Harnessing innate immunity to enable cancer control
Hind Medyouf
Georg-Speyer-Haus Institute for Tumor Biology and Experimental Therapy
26/04/2023
12:00-14:00
Sala de Graus Roser Valls (Aulari) UB
Resum
Over the last few decades, our understanding of cancer has evolved from a tumor cell centric perspective towards a more comprehensive “tissue-like” picture. In this complex ecosystem, tumor cells co-opt their surrounding tumor microenvironment (TME) to shape a local milieu that ultimately favors the acquisition of so-called “cancer hallmarks”. The ability to evade immune control is a key cancer hallmark, commonly associated with the ability of tumor cells to escape recognition and killing by T cells. Consequently, most immunotherapeutic modalities currently under clinical evaluation, focus on boosting exhausted and dysfunctional tumor-specific T cells by targeting defined checkpoints, such as the PD1/PDL1 axis. However, lack of therapeutic efficacy in a significant proportion of patients and cancer types, remains a major hurdle for broad clinical exploitation.
Our team is interested in mapping and leveraging niche contributions that impose an immune-suppressive TME conducive to tumor-immune escape. We do so in hematological malignancies and brain metastasis, a common site of metastatic dissemination from solid cancers. Specifically, we focus on innate immune cells, namely tumor-associated myeloid cells, that are firmly established as key drivers of local immune suppression. Our studies uncovered the existence of innate immune checkpoints, that drive the acquisition of immune suppressive features which hamper the early steps of the “cancer immunity cycle” and limit engagement of downstream effector cells, including T cells. Blocking these innate immune checkpoints reverts immune suppression and kick starts the “cancer immunity cycle” thereby enabling effective cancer control. Notably, innate immune checkpoint blockade also synergizes with standard of care therapy and confers de novo sensitivity to adaptive immune checkpoints, thereby enabling long-lasting responses. Overall, our work demonstrates that leveraging innate immunity could bring forth significant benefit to cancer patients.
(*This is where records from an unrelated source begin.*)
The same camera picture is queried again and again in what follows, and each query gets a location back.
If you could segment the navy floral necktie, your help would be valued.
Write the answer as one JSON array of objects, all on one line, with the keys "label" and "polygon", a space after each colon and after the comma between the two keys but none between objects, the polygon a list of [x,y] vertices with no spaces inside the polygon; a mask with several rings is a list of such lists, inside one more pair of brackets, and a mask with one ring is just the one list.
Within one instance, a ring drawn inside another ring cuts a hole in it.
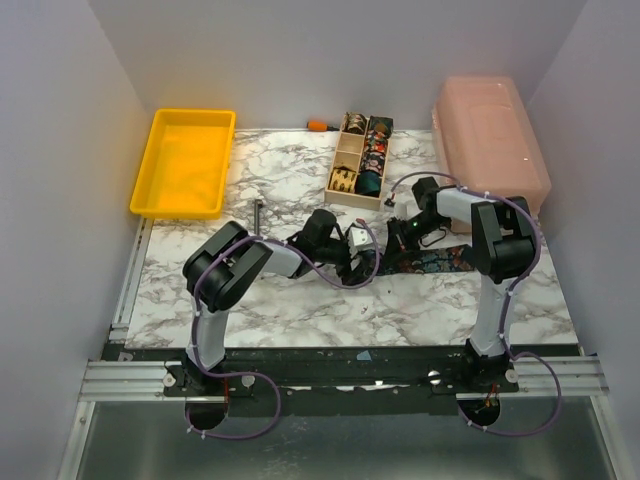
[{"label": "navy floral necktie", "polygon": [[391,259],[380,260],[377,276],[395,274],[434,274],[474,271],[470,245],[401,252]]}]

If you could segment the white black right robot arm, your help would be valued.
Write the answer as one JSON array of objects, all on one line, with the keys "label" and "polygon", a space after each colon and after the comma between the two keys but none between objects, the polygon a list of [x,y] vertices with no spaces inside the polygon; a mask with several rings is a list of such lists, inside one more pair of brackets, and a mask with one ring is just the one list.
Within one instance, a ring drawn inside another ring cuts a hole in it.
[{"label": "white black right robot arm", "polygon": [[519,284],[541,256],[541,233],[521,196],[503,198],[459,184],[440,186],[435,172],[419,172],[412,192],[419,213],[387,222],[381,264],[407,266],[418,259],[420,240],[454,221],[471,227],[471,264],[481,275],[475,325],[467,339],[460,379],[480,392],[496,380],[512,358],[509,329]]}]

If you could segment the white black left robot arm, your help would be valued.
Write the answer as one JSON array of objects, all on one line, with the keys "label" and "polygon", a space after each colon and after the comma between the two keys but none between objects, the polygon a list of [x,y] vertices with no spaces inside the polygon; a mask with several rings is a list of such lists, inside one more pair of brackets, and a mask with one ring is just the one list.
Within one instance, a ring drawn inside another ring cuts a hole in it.
[{"label": "white black left robot arm", "polygon": [[261,274],[299,279],[314,271],[336,288],[356,290],[370,284],[381,266],[379,242],[362,219],[343,231],[333,213],[316,209],[284,241],[252,234],[235,221],[226,223],[182,270],[193,309],[188,384],[201,395],[220,387],[226,375],[218,365],[225,358],[231,309]]}]
Hosted by Elisa Espinet, Cell Identity and Tumor-Stroma Crosstalks in Pancreatic Cancer and by Carolina Florian, Stem Cell Aging Group
Biografia
Hind Medyouf is an EMBO young investigator based at the Institute for Tumor Biology and Experimental Therapy (Georg-Speyer-Haus), Frankfurt, Germany. Hind trained as a PhD at the Curie Institute (France; 2003-2007) followed by two postdocs as an EMBO and HFSP fellow in Canada (Terry Fox Lab; 2008-2010 with Prof. Andrew Weng) and Germany (DKFZ; 2010-2014 with Prof. Andreas Trumpp), respectively. As a trainee, she built a strong expertise and track record in the pathophysiological mechanisms driving hematological malignancies and their exploitation for therapeutic purposes (Nature Medicine 2007; Blood,2010; JEM 2011; Cell Stem Cell 2014). End of 2014, Hind obtained an ERC starting grant and established her research group in Frankfurt, where she is pursuing research questions centered around the importance of the tumor microenvironment in hematological malignancies and metastasis (Blood 2016; Leukemia 2018; Cancer Discovery 2021). Her current work focuses on (1) the mechanisms underlying of tumor-driven niche co-option and immune evasion as well as (2) the contribution of age-related niche changes to cancer progression.